:: SOURCE MATERIAL ::
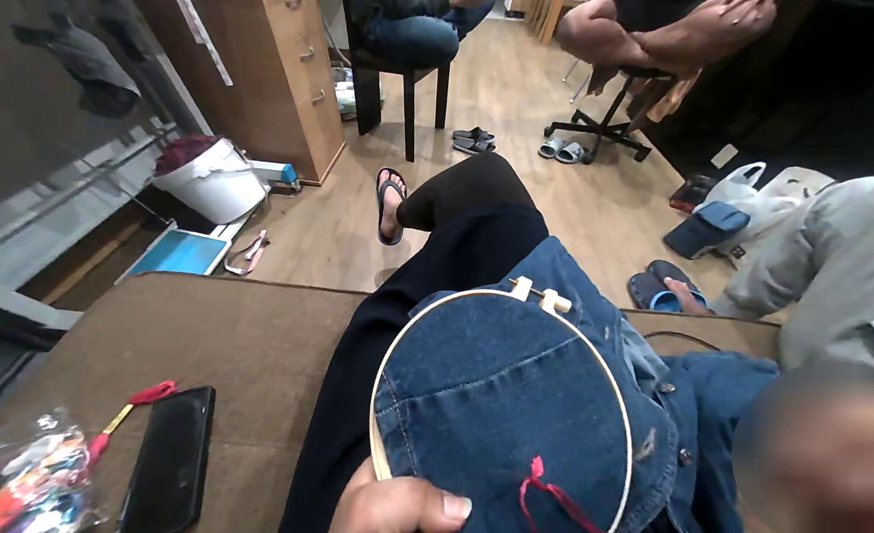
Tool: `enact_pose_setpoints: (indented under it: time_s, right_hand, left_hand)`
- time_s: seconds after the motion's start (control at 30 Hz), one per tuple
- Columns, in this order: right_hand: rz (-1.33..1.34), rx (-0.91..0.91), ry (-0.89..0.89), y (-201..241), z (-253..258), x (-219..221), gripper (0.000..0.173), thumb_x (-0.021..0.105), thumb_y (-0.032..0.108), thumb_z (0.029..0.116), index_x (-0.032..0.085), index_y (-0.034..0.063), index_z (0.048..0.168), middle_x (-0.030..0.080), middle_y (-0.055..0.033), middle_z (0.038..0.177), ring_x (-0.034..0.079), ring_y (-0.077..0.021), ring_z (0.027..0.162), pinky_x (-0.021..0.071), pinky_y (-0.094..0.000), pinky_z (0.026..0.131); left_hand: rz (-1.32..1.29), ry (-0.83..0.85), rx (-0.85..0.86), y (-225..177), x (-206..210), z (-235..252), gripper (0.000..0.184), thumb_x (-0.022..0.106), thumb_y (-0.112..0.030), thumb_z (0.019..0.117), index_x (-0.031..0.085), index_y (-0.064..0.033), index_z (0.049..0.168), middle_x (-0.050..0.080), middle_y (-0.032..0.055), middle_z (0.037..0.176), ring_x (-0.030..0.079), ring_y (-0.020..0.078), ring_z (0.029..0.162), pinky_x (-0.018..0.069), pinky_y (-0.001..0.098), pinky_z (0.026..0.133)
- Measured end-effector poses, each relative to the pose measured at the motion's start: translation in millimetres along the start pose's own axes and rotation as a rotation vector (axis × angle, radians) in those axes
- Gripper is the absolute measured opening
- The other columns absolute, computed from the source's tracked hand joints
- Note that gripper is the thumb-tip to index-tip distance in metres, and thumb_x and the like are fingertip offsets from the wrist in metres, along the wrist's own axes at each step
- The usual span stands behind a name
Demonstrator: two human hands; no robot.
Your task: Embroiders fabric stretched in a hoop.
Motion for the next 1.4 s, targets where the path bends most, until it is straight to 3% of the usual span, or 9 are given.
enact_pose_setpoints:
  time_s: [0.2, 0.37, 0.53, 0.73, 0.87, 1.03, 1.13, 1.23, 1.4]
  right_hand:
    - [-0.049, 0.045, 0.064, -14, -14, 29, 0.020, 0.069, 0.023, 0.0997, 0.065, 0.0038, 0.100, 0.064, -0.0081, 0.097, 0.061, -0.0060, 0.093, 0.0512, -0.0182, 0.081]
    - [-0.211, 0.076, 0.167, -18, -23, 63, 0.028, 0.073, 0.029, 0.0961, 0.071, 0.0017, 0.101, 0.069, -0.0161, 0.092, 0.063, -0.0234, 0.089, 0.0507, -0.0316, 0.081]
    - [-0.214, 0.060, 0.050, -24, -27, 79, 0.017, 0.071, 0.020, 0.0974, 0.072, 0.0033, 0.092, 0.069, -0.0103, 0.084, 0.064, -0.0164, 0.082, 0.0511, -0.0245, 0.076]
    - [-0.114, 0.089, 0.065, -27, -23, 88, 0.018, 0.072, 0.018, 0.0959, 0.070, 0.0001, 0.097, 0.068, -0.0136, 0.090, 0.065, -0.0154, 0.086, 0.0534, -0.0229, 0.077]
    - [-0.065, 0.025, 0.040, -17, -15, 84, 0.025, 0.073, 0.026, 0.0963, 0.066, 0.0018, 0.100, 0.068, -0.0134, 0.096, 0.063, -0.0148, 0.094, 0.0504, -0.0229, 0.083]
    - [-0.139, 0.082, 0.074, -16, -10, 99, 0.016, 0.070, 0.016, 0.0970, 0.068, 0.0012, 0.090, 0.066, -0.0122, 0.083, 0.063, -0.0183, 0.083, 0.0505, -0.0260, 0.077]
    - [-0.073, 0.106, 0.078, -20, -11, 102, 0.018, 0.064, 0.014, 0.0996, 0.063, 0.0004, 0.088, 0.064, -0.0118, 0.081, 0.062, -0.0175, 0.081, 0.0500, -0.0263, 0.077]
    - [-0.093, 0.024, 0.013, -20, -13, 106, 0.023, 0.056, 0.017, 0.1043, 0.058, 0.0026, 0.087, 0.062, -0.0105, 0.081, 0.061, -0.0162, 0.083, 0.0476, -0.0240, 0.079]
    - [0.155, 0.155, 0.033, -45, -12, 105, 0.035, 0.052, 0.032, 0.1075, 0.056, 0.0018, 0.091, 0.057, -0.0051, 0.079, 0.056, -0.0034, 0.071, 0.0461, -0.0163, 0.064]
  left_hand:
    - [-0.013, 0.104, 0.011, 2, 2, 0, 0.034, 0.061, 0.008, 0.0849, 0.077, -0.0121, 0.107, 0.078, 0.0059, 0.104, 0.075, 0.0120, 0.097, 0.0605, 0.0329, 0.090]
    - [-0.077, 0.265, 0.053, -2, 7, -3, 0.029, 0.059, -0.006, 0.0933, 0.077, -0.0139, 0.114, 0.077, 0.0029, 0.110, 0.072, 0.0100, 0.105, 0.0578, 0.0317, 0.095]
    - [-0.071, 0.470, 0.213, -4, 2, -13, 0.034, 0.058, -0.014, 0.0996, 0.067, -0.0149, 0.133, 0.070, 0.0011, 0.129, 0.064, 0.0109, 0.121, 0.0496, 0.0336, 0.107]
    - [0.334, -0.014, 0.331, -15, 9, -13, 0.035, 0.066, 0.002, 0.0930, 0.069, -0.0223, 0.118, 0.078, -0.0067, 0.109, 0.073, 0.0045, 0.101, 0.0595, 0.0278, 0.094]
    - [0.585, 0.037, 0.441, -19, 14, -16, 0.032, 0.070, -0.006, 0.0946, 0.063, -0.0182, 0.123, 0.075, -0.0121, 0.114, 0.070, 0.0010, 0.105, 0.0574, 0.0259, 0.098]
    - [0.785, 0.043, 0.556, -25, 21, -17, 0.022, 0.072, -0.011, 0.0956, 0.065, -0.0076, 0.116, 0.075, -0.0092, 0.108, 0.069, -0.0007, 0.104, 0.0576, 0.0249, 0.097]
    - [0.836, 0.010, 0.597, -24, 19, -17, 0.022, 0.073, -0.012, 0.0941, 0.063, -0.0130, 0.114, 0.074, -0.0135, 0.106, 0.068, -0.0044, 0.101, 0.0587, 0.0228, 0.093]
    - [0.891, 0.026, 0.642, -28, 23, -17, 0.025, 0.076, -0.014, 0.0930, 0.062, -0.0046, 0.111, 0.075, -0.0053, 0.103, 0.069, -0.0010, 0.101, 0.0578, 0.0246, 0.095]
    - [0.902, 0.012, 0.604, -25, 25, -13, 0.024, 0.075, -0.004, 0.0895, 0.061, 0.0005, 0.108, 0.075, -0.0022, 0.096, 0.070, -0.0014, 0.096, 0.0600, 0.0228, 0.089]
Point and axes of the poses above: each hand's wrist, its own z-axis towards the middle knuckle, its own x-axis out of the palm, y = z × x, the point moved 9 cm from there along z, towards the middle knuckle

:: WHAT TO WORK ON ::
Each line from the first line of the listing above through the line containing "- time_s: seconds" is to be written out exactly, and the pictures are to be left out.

:: SOLUTION TO THE EXERCISE ::
Tool: `enact_pose_setpoints: (indented under it: time_s, right_hand, left_hand)`
- time_s: seconds after the motion's start (control at 30 Hz), one per tuple

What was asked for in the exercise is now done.